Input data -
<<<<
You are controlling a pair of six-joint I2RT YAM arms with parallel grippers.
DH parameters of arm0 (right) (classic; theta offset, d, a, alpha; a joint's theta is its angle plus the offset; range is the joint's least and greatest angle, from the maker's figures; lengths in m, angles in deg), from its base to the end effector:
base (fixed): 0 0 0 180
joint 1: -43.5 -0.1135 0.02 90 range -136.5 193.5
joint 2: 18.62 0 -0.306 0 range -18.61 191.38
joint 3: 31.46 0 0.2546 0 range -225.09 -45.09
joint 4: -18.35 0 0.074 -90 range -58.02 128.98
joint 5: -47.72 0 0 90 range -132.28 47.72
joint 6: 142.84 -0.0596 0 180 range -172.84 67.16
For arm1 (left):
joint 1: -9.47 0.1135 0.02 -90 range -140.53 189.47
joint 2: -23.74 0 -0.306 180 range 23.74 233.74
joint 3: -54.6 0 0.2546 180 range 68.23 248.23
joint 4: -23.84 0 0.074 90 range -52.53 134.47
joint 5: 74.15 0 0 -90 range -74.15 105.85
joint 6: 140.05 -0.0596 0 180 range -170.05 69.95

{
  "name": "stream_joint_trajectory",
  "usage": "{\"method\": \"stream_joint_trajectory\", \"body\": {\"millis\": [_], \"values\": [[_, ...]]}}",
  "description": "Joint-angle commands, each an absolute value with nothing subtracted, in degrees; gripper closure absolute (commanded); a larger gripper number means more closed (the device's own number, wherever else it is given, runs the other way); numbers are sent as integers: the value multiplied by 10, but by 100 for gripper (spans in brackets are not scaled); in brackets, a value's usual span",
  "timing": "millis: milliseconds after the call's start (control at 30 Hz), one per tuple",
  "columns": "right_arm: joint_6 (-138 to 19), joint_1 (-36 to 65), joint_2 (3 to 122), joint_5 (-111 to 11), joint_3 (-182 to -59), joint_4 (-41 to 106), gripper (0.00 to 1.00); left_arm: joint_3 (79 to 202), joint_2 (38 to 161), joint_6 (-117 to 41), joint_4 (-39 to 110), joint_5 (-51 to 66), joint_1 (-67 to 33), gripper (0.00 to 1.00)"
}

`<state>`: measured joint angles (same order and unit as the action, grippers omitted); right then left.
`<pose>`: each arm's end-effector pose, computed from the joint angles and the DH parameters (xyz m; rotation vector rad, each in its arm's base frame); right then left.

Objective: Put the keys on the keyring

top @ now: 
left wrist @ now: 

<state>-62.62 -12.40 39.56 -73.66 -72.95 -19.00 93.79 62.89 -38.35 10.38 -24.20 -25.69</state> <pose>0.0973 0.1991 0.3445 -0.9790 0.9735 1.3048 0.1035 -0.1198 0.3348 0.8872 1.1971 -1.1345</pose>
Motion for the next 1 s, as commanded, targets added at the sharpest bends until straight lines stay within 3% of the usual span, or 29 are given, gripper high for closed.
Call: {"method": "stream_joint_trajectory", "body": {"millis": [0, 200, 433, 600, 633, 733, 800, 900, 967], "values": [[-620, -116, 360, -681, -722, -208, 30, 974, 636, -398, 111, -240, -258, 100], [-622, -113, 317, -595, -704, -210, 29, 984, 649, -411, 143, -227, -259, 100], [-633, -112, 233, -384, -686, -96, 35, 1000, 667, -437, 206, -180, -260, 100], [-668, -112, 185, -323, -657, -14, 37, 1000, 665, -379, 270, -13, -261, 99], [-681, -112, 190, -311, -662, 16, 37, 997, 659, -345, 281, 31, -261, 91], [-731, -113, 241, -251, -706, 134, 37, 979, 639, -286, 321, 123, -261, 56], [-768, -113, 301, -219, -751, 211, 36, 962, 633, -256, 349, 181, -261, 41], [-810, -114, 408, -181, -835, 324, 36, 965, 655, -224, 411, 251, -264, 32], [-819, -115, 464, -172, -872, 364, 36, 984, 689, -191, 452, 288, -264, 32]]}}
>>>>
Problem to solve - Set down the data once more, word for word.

Solution -
You are controlling a pair of six-joint I2RT YAM arms with parallel grippers.
DH parameters of arm0 (right) (classic; theta offset, d, a, alpha; a joint's theta is its angle plus the offset; range is the joint's least and greatest angle, from the maker's figures; lengths in m, angles in deg), from its base to the end effector:
base (fixed): 0 0 0 180
joint 1: -43.5 -0.1135 0.02 90 range -136.5 193.5
joint 2: 18.62 0 -0.306 0 range -18.61 191.38
joint 3: 31.46 0 0.2546 0 range -225.09 -45.09
joint 4: -18.35 0 0.074 -90 range -58.02 128.98
joint 5: -47.72 0 0 90 range -132.28 47.72
joint 6: 142.84 -0.0596 0 180 range -172.84 67.16
For arm1 (left):
joint 1: -9.47 0.1135 0.02 -90 range -140.53 189.47
joint 2: -23.74 0 -0.306 180 range 23.74 233.74
joint 3: -54.6 0 0.2546 180 range 68.23 248.23
joint 4: -23.84 0 0.074 90 range -52.53 134.47
joint 5: 74.15 0 0 -90 range -74.15 105.85
joint 6: 140.05 -0.0596 0 180 range -170.05 69.95

{
  "name": "stream_joint_trajectory",
  "usage": "{\"method\": \"stream_joint_trajectory\", \"body\": {\"millis\": [_], \"values\": [[_, ...]]}}",
  "description": "Joint-angle commands, each an absolute value with nothing subtracted, in degrees; gripper closure absolute (commanded); a larger gripper number means more closed (the device's own number, wherever else it is given, runs the other way); numbers are sent as integers: the value multiplied by 10, but by 100 for gripper (spans in brackets are not scaled); in brackets, a value's usual span",
  "timing": "millis: milliseconds after the call's start (control at 30 Hz), one per tuple",
  "columns": "right_arm: joint_6 (-138 to 19), joint_1 (-36 to 65), joint_2 (3 to 122), joint_5 (-111 to 11), joint_3 (-182 to -59), joint_4 (-41 to 106), gripper (0.00 to 1.00); left_arm: joint_3 (79 to 202), joint_2 (38 to 161), joint_6 (-117 to 41), joint_4 (-39 to 110), joint_5 (-51 to 66), joint_1 (-67 to 33), gripper (0.00 to 1.00)"
}

`<state>`: measured joint angles (same order and unit as the action, grippers omitted); right then left.
`<pose>`: each arm's end-effector pose, computed from the joint angles and the DH parameters (xyz m; rotation vector rad, each in its arm's base frame); right then left.

Objective: Put the keys on the keyring

top @ now: 
left wrist @ now: 

<state>-62.62 -12.40 39.56 -73.66 -72.95 -19.00 93.79 62.89 -38.35 10.38 -24.20 -25.69</state> <pose>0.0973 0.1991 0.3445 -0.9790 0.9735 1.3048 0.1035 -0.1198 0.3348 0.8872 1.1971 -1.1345</pose>
Motion for the next 1 s, as commanded, targets added at the sharpest bends until straight lines stay within 3% of the usual span, or 29 are given, gripper high for closed.
Call: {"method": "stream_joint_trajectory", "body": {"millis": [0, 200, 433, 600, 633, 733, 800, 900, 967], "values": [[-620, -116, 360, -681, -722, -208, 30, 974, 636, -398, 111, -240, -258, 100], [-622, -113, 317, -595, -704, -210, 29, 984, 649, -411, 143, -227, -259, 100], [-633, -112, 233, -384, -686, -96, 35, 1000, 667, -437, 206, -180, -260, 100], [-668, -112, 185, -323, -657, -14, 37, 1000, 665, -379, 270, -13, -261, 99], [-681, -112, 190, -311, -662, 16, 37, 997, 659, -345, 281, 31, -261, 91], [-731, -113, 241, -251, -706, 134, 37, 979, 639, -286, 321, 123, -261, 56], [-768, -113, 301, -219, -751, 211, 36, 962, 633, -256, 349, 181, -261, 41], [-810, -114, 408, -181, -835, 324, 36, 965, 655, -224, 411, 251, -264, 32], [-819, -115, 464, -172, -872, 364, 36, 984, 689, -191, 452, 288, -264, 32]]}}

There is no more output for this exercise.